5.3 Omdat het verschil tussen aangevraagde en geconstateerde oppervlakte groter is dan 30% van de geconstateerde oppervlakte, was verweerder ingevolge artikel 32, tweede lid, eerste alinea, van Verordening (EG) nr. 2419/2001 verplicht de premie geheel te weigeren. Voor de door appellante gewenste belangenafweging was geen plaats.
5.4 In artikel 44 van Verordening (EG) nr. 2419/2001 is onder andere bepaald dat geen sancties worden opgelegd wanneer de aanvrager kan bewijzen dat hem geen schuld treft.
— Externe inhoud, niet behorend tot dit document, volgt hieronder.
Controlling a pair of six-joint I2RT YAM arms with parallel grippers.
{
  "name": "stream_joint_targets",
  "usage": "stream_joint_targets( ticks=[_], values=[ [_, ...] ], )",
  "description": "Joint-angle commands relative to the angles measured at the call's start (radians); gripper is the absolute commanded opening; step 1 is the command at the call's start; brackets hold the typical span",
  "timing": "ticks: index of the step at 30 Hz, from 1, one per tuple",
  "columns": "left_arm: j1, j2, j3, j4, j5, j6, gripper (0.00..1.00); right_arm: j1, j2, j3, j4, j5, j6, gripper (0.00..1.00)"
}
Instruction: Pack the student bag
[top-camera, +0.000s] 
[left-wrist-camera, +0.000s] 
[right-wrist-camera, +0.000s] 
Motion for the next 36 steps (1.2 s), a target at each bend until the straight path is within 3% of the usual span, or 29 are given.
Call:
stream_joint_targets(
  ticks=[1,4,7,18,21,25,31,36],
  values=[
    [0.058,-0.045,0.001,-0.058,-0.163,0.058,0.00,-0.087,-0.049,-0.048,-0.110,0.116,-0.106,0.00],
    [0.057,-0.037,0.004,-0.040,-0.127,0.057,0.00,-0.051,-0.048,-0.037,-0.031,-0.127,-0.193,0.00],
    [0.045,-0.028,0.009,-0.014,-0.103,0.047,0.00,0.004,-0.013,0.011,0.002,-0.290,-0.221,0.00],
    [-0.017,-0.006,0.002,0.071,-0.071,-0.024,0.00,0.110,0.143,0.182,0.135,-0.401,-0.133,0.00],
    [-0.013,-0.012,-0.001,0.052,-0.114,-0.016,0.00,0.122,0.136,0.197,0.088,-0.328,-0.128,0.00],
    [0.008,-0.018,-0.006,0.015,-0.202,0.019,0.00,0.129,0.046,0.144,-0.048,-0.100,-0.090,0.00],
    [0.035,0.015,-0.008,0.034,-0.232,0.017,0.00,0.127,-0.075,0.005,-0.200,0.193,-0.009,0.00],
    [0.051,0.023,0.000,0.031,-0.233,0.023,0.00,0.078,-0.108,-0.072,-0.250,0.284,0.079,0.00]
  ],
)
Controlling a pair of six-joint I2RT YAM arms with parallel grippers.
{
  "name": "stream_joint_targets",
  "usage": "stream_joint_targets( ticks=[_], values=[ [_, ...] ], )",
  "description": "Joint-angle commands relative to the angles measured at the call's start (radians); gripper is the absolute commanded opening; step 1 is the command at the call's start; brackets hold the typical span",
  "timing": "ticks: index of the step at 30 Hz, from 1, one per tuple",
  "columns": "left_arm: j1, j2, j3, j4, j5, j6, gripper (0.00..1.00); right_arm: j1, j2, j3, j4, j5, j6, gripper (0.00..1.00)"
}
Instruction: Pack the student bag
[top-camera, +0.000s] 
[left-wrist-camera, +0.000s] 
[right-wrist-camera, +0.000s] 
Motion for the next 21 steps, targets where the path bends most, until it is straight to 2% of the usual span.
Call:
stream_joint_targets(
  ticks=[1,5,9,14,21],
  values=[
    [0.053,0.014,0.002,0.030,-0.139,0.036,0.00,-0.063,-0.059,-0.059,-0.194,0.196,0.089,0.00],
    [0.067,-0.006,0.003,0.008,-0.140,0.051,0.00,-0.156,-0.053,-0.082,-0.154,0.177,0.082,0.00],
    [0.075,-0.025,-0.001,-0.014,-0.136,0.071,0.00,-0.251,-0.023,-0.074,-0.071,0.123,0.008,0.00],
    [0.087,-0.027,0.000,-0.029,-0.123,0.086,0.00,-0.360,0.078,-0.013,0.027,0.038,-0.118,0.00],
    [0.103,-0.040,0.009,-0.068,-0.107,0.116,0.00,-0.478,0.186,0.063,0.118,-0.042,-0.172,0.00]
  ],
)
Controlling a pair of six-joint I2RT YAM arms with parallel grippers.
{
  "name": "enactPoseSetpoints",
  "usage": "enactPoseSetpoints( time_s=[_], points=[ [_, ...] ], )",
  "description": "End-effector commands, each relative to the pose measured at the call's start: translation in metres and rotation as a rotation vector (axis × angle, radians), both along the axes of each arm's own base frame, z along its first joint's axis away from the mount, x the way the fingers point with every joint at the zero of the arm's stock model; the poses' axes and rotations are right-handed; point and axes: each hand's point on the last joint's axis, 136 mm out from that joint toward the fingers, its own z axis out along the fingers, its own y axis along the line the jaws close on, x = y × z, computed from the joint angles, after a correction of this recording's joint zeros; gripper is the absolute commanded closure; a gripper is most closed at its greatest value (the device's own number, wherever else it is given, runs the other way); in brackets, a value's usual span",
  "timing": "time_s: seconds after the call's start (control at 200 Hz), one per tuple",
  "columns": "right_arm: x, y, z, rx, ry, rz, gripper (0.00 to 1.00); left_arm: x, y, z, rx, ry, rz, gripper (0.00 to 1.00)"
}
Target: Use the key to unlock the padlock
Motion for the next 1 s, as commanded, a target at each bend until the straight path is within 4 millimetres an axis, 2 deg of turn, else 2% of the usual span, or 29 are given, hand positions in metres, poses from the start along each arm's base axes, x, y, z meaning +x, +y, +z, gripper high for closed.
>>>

Het College acht het denkbaar dat een aanvrager, die gedurende de jaren 1987 tot en met 1991 niet als eigenaar, pachter of anderszins bij het gebruik van een perceel betrokken was en die zich aanwijsbaar omtrent het gebruik van een perceel in de bewuste periode geïnformeerd heeft en in dat kader vóór de indiening van zijn aanvraag schriftelijke bescheiden verkregen heeft, waaruit in redelijkheid de conclusie kan worden getrokken dat het perceel aan de voorwaarden voor steunverlening voldoet, op grond van deze bepaling aan oplegging van een sanctie kan ontkomen.
Appellante heeft dergelijke bescheiden echter niet overgelegd.
5.5 Het voorgaande leidt tot de conclusie dat het beroep ongegrond moet worden verklaard. Het College acht geen termen aanwezig voor proceskostenveroordeling.
6. De beslissing
Het College verklaart het beroep ongegrond.
Aldus gewezen door mr. E.J.M. Heijs, in tegenwoordigheid van mr. M.S. Hoppener, als griffier, en uitgesproken in het openbaar op 14 december 2005.